* **Your assignment**
Your answer must be the full set of records, repeated exactly.
——
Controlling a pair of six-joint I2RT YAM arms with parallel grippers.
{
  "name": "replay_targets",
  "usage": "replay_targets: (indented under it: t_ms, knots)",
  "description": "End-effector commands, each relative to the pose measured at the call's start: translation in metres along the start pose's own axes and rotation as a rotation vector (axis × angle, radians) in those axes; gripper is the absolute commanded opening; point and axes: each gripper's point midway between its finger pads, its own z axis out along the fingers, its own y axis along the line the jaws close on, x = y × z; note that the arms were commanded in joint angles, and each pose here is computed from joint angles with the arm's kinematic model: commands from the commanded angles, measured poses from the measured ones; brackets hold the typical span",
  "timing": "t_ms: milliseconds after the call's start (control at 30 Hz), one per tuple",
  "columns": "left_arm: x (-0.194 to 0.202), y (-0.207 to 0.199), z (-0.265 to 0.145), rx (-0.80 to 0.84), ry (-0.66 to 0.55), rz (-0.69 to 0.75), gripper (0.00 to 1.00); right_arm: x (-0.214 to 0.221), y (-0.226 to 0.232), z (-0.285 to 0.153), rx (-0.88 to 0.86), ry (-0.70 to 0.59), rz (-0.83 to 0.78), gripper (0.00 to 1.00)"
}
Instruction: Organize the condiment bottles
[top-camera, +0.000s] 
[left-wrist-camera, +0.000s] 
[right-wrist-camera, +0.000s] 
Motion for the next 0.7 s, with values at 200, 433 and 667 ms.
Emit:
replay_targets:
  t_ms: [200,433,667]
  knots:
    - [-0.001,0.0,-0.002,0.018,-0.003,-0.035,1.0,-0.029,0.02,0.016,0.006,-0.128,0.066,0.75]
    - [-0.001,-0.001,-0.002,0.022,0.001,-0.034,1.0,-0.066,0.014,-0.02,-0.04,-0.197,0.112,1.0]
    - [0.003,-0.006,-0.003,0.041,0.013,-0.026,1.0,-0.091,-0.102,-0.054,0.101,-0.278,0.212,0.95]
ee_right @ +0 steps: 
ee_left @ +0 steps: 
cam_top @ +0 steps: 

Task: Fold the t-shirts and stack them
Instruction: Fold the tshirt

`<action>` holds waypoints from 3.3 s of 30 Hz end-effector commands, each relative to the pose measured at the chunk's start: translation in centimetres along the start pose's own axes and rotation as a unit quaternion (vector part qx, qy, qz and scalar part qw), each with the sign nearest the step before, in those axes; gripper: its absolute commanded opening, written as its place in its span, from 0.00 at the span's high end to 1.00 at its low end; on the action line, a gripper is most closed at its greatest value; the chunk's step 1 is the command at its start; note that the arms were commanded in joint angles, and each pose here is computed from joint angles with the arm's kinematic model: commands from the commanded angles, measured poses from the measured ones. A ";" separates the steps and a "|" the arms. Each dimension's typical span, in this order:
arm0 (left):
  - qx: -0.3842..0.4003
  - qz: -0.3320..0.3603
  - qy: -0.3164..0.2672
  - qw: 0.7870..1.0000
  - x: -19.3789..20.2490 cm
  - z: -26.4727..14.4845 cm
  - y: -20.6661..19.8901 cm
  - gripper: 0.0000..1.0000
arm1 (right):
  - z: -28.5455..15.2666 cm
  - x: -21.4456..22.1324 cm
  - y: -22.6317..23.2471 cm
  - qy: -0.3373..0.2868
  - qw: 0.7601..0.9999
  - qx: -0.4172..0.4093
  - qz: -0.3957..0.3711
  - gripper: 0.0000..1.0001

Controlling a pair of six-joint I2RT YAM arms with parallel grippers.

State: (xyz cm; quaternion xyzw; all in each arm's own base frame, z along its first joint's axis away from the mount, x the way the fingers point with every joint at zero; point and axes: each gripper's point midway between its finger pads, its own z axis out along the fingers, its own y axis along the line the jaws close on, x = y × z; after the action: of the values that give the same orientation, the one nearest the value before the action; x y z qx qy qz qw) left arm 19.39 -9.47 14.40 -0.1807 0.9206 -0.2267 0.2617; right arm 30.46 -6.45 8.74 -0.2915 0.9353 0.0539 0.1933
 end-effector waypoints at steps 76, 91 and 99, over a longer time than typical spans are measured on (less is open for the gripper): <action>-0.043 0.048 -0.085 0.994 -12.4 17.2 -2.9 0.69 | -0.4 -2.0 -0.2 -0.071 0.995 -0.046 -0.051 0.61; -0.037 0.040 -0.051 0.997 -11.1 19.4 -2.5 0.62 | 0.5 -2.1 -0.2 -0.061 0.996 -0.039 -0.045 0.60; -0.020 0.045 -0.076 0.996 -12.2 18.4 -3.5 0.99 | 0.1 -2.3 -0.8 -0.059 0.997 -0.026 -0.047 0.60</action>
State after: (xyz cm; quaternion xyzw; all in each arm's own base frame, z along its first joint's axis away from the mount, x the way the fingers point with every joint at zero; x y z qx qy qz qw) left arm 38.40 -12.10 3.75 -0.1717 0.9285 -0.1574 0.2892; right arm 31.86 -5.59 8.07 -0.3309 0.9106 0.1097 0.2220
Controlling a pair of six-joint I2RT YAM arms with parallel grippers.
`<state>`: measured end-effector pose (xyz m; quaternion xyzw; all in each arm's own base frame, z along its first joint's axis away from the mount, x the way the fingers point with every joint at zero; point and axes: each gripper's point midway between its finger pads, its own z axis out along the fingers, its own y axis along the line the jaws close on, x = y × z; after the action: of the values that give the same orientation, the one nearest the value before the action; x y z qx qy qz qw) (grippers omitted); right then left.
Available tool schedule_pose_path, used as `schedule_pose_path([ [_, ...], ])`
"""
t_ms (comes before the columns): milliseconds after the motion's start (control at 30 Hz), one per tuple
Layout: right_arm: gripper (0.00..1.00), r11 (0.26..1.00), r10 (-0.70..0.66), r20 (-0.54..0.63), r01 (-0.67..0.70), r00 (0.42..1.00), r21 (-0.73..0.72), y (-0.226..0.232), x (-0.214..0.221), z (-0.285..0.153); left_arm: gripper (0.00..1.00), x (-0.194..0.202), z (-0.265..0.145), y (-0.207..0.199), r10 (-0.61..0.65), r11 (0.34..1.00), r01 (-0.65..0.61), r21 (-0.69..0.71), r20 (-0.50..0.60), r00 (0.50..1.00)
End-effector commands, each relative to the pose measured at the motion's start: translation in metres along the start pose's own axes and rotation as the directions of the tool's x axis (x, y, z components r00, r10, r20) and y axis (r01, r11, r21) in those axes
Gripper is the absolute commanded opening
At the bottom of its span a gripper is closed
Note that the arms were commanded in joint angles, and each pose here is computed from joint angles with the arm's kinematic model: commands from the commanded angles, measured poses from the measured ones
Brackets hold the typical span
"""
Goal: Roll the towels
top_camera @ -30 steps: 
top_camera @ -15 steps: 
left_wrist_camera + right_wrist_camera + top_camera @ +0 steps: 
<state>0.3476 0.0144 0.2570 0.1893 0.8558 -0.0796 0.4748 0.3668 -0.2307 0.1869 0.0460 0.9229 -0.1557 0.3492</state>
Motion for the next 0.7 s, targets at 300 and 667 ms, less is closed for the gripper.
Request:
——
* **Exercise result**
Controlling a pair of six-joint I2RT YAM arms with parallel grippers.
{
  "name": "replay_targets",
  "usage": "replay_targets: (indented under it: t_ms, knots)",
  "description": "End-effector commands, each relative to the pose measured at the call's start: translation in metres along the start pose's own axes and rotation as a rotation vector (axis × angle, radians) in those axes; gripper is the absolute commanded opening; point and axes: each gripper's point midway between its finger pads, its own z axis out along the fingers, its own y axis along the line the jaws close on, x = y × z; note that the arms were commanded in joint angles, and each pose here is computed from joint angles with the arm's kinematic model: commands from the commanded angles, measured poses from the measured ones; brackets hold the typical span",
  "timing": "t_ms: milliseconds after the call's start (control at 30 Hz), one per tuple",
  "columns": "left_arm: x (-0.194 to 0.202), y (-0.207 to 0.199), z (-0.265 to 0.145), rx (-0.80 to 0.84), ry (-0.66 to 0.55), rz (-0.69 to 0.75), gripper (0.00 to 1.00); right_arm: x (-0.214 to 0.221), y (-0.226 to 0.232), z (-0.285 to 0.153), rx (-0.88 to 0.86), ry (-0.70 to 0.59), rz (-0.83 to 0.78), gripper (0.00 to 1.00)"
}
Instruction: Organize the condiment bottles
[top-camera, +0.000s] 
[left-wrist-camera, +0.000s] 
[right-wrist-camera, +0.000s] 
Motion for the next 0.7 s, with values at 200, 433 and 667 ms.
Emit:
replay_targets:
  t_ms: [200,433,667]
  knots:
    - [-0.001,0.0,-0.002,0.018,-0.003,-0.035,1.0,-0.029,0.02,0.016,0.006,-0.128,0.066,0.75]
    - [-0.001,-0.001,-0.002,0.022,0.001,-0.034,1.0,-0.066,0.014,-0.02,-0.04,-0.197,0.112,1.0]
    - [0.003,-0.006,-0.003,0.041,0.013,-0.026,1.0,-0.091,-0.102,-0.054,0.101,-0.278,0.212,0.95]
ee_right @ +0 steps: 
ee_left @ +0 steps: 
cam_top @ +0 steps: 

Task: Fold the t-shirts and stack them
Instruction: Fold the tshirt

`<action>` holds waypoints from 3.3 s of 30 Hz end-effector commands, each relative to the pose measured at the chunk's start: translation in centimetres along the start pose's own axes and rotation as a unit quaternion (vector part qx, qy, qz and scalar part qw), each with the sign nearest the step before, in those axes; gripper: its absolute commanded opening, written as its place in its span, from 0.00 at the span's high end to 1.00 at its low end; on the action line, a gripper is most closed at its greatest value; the chunk's step 1 is the command at its start; note that the arms were commanded in joint angles, and each pose here is computed from joint angles with the arm's kinematic model: commands from the commanded angles, measured poses from the measured ones. A ";" separates the steps and a "|" the arms. Each dimension's typical span, in this order:
arm0 (left):
  - qx: -0.3842..0.4003
  - qz: -0.3320..0.3603
  - qy: -0.3164..0.2672
  - qw: 0.7870..1.0000
  - x: -19.3789..20.2490 cm
  - z: -26.4727..14.4845 cm
  - y: -20.6661..19.8901 cm
  - gripper: 0.0000..1.0000
arm1 (right):
  - z: -28.5455..15.2666 cm
  - x: -21.4456..22.1324 cm
  - y: -22.6317..23.2471 cm
  - qy: -0.3373..0.2868
  - qw: 0.7601..0.9999
  - qx: -0.4172..0.4093
  - qz: -0.3957..0.3711
  - gripper: 0.0000..1.0001

Controlling a pair of six-joint I2RT YAM arms with parallel grippers.

State: (xyz cm; quaternion xyzw; all in each arm's own base frame, z along its first joint's axis away from the mount, x the way the fingers point with every joint at zero; point and axes: each gripper's point midway between its finger pads, its own z axis out along the fingers, its own y axis along the line the jaws close on, x = y × z; after the action: of the values that give the same orientation, the one nearest the value before the action; x y z qx qy qz qw) left arm 19.39 -9.47 14.40 -0.1807 0.9206 -0.2267 0.2617; right arm 30.46 -6.45 8.74 -0.2915 0.9353 0.0539 0.1933
 end-effector waypoints at steps 76, 91 and 99, over a longer time than typical spans are measured on (less is open for the gripper): <action>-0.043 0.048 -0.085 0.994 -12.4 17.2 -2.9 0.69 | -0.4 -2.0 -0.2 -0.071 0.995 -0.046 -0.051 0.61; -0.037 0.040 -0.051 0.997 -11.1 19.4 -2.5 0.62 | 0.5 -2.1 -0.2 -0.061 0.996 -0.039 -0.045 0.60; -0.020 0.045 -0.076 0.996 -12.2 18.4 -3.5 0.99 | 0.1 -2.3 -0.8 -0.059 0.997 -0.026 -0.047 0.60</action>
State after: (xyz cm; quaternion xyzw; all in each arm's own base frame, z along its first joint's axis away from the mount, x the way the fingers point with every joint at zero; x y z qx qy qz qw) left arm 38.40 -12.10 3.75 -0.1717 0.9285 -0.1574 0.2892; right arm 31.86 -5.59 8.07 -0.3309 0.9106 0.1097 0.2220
Controlling a pair of six-joint I2RT YAM arms with parallel grippers.
`<state>`: measured end-effector pose (xyz m; quaternion xyzw; all in each arm's own base frame, z along its first joint's axis away from the mount, x the way the fingers point with every joint at zero; point and axes: each gripper's point midway between its finger pads, its own z axis out along the fingers, its own y axis along the line the jaws close on, x = y × z; after the action: of the values that give the same orientation, the one nearest the value before the action; x y z qx qy qz qw) (grippers omitted); right then left.
Available tool schedule_pose_path, used as `schedule_pose_path([ [_, ...], ])`
"""
t_ms (comes before the columns): milliseconds after the motion's start (control at 30 Hz), one per tuple
Layout: right_arm: gripper (0.00..1.00), r11 (0.26..1.00), r10 (-0.70..0.66), r20 (-0.54..0.63), r01 (-0.67..0.70), r00 (0.42..1.00), r21 (-0.73..0.72), y (-0.226..0.232), x (-0.214..0.221), z (-0.285..0.153); left_arm: gripper (0.00..1.00), x (-0.194..0.202), z (-0.265..0.145), y (-0.207..0.199), r10 (-0.61..0.65), r11 (0.34..1.00), r01 (-0.65..0.61), r21 (-0.69..0.71), r20 (-0.50..0.60), r00 (0.50..1.00)
End-effector commands, each relative to the pose measured at the motion's start: translation in metres along the start pose's own axes and rotation as the directions of the tool's x axis (x, y, z components r00, r10, r20) and y axis (r01, r11, r21) in those axes
Gripper is the absolute commanded opening
At the bottom of its span a gripper is closed
Note that the arms were commanded in joint angles, and each pose here is computed from joint angles with the arm's kinematic model: commands from the commanded angles, measured poses from the measured ones
Brackets hold the typical span
"""
Goal: Roll the towels
top_camera @ -30 steps: 
top_camera @ -15 steps: 
left_wrist_camera + right_wrist_camera + top_camera @ +0 steps: 
<state>0.3476 0.0144 0.2570 0.1893 0.8558 -0.0796 0.4748 0.3668 -0.2307 0.1869 0.0460 0.9229 -0.1557 0.3492</state>
Motion for the next 0.7 s, targets at 300 and 667 ms, less is closed for the gripper.
Request:

The exercise has been fully answered.